There is nothing currently stopping Britain trading with English-speaking countries, or Chinese-speaking ones, for that matter. Germany exports vastly more to America and China than we do, and that is from within the European Union. The point about the single market is that it increases bargaining power with non-European countries. Controlling access to a market of 500 of the wealthiest consumers on the planet means you don't need to make empty threats.

Theresa May's trump card, in her “Global Britain” project, is supposedly the American President of the same name. We'll soon see whether Donald Trump delivers on his promised front-of-the-queue free trade deal with Britain. But it is surely the height of naïveté to believe that the author of The Art Of The Deal is likely to let sentiment get in the way of hard bargaining. This is the most outspokenly protectionist president since Herbert Hoover.

“We well follow two simple rules”, said Trump in his inaugural address, “buy American and hire American.” He won't be messing around with the Transatlantic Trade and Investment Partnership,TTIP – the stalled free trade deal with the European Union that Barack Obama sponsored.

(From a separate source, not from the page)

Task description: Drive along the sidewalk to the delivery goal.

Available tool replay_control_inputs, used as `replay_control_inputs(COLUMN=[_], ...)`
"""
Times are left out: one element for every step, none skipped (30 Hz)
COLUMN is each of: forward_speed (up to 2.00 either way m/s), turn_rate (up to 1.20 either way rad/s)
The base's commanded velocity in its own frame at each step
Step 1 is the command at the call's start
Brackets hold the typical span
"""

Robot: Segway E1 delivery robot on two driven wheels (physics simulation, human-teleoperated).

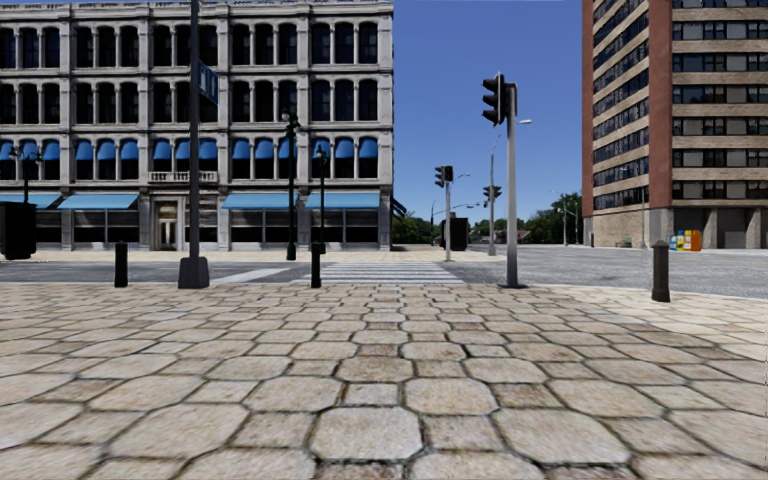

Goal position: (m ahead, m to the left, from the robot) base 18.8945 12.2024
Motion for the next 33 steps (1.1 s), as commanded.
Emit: replay_control_inputs(forward_speed=[2.0,2.0,2.0,2.0,2.0,2.0,2.0,2.0,2.0,2.0,2.0,2.0,2.0,2.0,2.0,2.0,2.0,2.0,2.0,2.0,2.0,2.0,2.0,2.0,2.0,2.0,2.0,2.0,2.0,2.0,2.0,2.0,2.0], turn_rate=[0.0,0.0,0.0,0.0,0.0,0.0,0.0,0.0,0.0,0.0,0.0,0.0,0.0,0.0,0.0,0.0,0.0,0.0,0.0,0.0,0.0,0.0,0.0,0.0,0.0,0.0,0.0,0.0,0.0,0.0,0.0,0.0,0.0])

It will be renamed something like the Trump Trade and Really Great Investment Deal. And unless Britain signs up as the 51st state of the USA, we're going to be on the receiving end of the 45th President’s central doctrine: America first, last and always.

Donald Trump's speech didn't seek to emulate the soaring rhetoric of Barack Obama. This was heavy-duty prose, not poetry, and he hammered away at the single theme the President has made the centre of his entire campaign: returning to Americans the jobs which he claims have been “stolen” by other countries with the connivance of a corrupt Washington establishment. He all but called Obama and his predecessors crooks. “The politicians prospered, but the jobs left and the factories closed” he roared as five former presidents shuffled their feet behind him. "The establishment protected itself but not the citizens of our country.”

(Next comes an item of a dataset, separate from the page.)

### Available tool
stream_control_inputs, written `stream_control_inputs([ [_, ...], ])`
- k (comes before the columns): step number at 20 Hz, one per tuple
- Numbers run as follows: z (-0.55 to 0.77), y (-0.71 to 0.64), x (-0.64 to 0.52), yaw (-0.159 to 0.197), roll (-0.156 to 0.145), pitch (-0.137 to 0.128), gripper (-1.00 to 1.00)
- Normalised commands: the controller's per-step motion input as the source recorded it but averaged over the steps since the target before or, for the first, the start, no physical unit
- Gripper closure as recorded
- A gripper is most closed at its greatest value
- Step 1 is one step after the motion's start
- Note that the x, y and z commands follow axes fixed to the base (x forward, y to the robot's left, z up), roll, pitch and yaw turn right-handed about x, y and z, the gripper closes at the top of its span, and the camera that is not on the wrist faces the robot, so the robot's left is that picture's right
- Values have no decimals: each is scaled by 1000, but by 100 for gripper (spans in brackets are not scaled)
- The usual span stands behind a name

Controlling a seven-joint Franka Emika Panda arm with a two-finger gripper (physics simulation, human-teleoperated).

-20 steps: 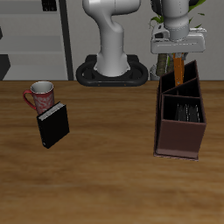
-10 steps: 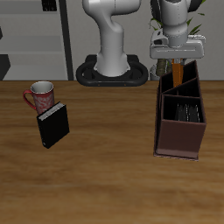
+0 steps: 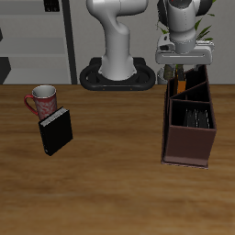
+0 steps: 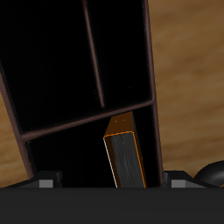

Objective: Place the left striped book into the left desk caddy's right compartment and place the right striped book into the left desk caddy's right compartment and place the orange book into the left desk caddy's left compartment

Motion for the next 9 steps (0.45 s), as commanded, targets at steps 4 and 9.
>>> stream_control_inputs([
  [4,60,-6,2,7,2,-10,-100],
  [9,197,-15,-80,25,-2,-40,-100],
])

Donald Trump's inaugural address was a breath-taking exercise in narrow-minded economic nationalism. “Protection[ism],” he said, abandoning the economic wisdom of every economist since Adam Smith, “will lead to great prosperity and strength.” He served notice on “all the nations of the world” that American interests will be paramount in every decision he takes. And by the way, folks, they can pay for their own defence because in future America is only concerned with two things: securing American borders and “wiping radical Islamic terrorism [the phrase Obama always avoided] from the face of the earth”.

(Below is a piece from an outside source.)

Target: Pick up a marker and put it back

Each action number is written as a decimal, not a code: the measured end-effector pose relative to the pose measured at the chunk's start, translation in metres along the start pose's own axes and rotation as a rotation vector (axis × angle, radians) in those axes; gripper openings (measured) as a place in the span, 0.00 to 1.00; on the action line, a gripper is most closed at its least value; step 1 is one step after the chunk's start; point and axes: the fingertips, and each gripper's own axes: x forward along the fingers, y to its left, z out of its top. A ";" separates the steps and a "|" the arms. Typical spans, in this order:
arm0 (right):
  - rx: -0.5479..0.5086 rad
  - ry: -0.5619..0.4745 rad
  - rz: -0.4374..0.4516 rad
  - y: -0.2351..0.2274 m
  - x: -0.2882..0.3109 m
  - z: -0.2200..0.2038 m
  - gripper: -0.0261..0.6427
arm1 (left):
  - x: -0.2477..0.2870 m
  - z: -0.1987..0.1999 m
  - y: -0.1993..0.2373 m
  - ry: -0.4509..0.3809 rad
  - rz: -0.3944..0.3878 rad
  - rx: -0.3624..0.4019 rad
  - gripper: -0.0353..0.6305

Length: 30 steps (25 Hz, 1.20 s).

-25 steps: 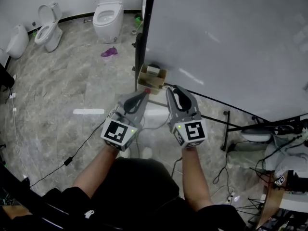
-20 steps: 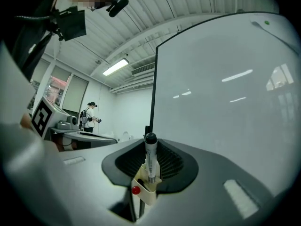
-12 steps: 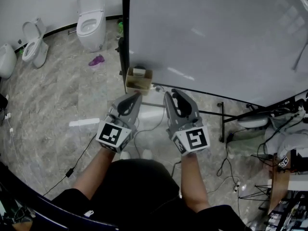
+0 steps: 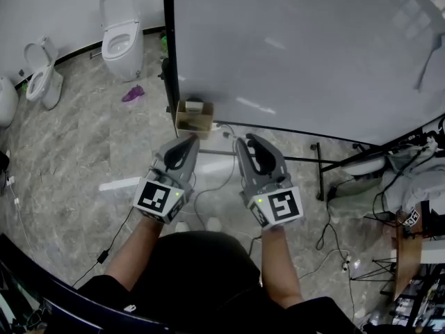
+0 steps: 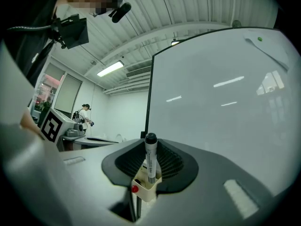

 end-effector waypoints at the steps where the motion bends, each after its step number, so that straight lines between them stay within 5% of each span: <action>1: -0.001 -0.002 0.000 0.000 0.000 0.001 0.16 | 0.000 0.001 0.000 -0.005 -0.001 -0.005 0.06; 30: -0.012 0.005 0.066 0.003 0.016 -0.005 0.16 | -0.009 -0.001 0.013 -0.009 0.067 -0.002 0.06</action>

Notwithstanding Trump's curious bromance with Vladimir Putin, relations with China, Japan, Latin America, the European Union, Nato have already been soured by the President's penchant for the late-night tweet. He only needs to offend India and Africa and he'll have the set. No doubt Scotland will get its turn in the Trump spotlight when he visits the UK later this year.

Scots are left watching this hideous Anglo-American imperial pantomime with mounting anxiety. Do we remain in the UK, or try to seize hold of an EU lifebelt and escape the new Atlantic alliance? Scotland has faced difficult choices in the past in our long history, but never have the rocks looked rockier or the places harder.

But our horrified fascination with the nascent Trump/May axis is surely shared with the rest of the civilised world, which must now contend with the world's only remaining superpower becoming something like a rogue nation, a failed state, an elective dictatorship in which a belligerent and selfish leader is prepared to abandon all the conventions of civilised international relations in the interests of rebuilding the self-confidence of white working-class Americans. God Bless America – they'll need it.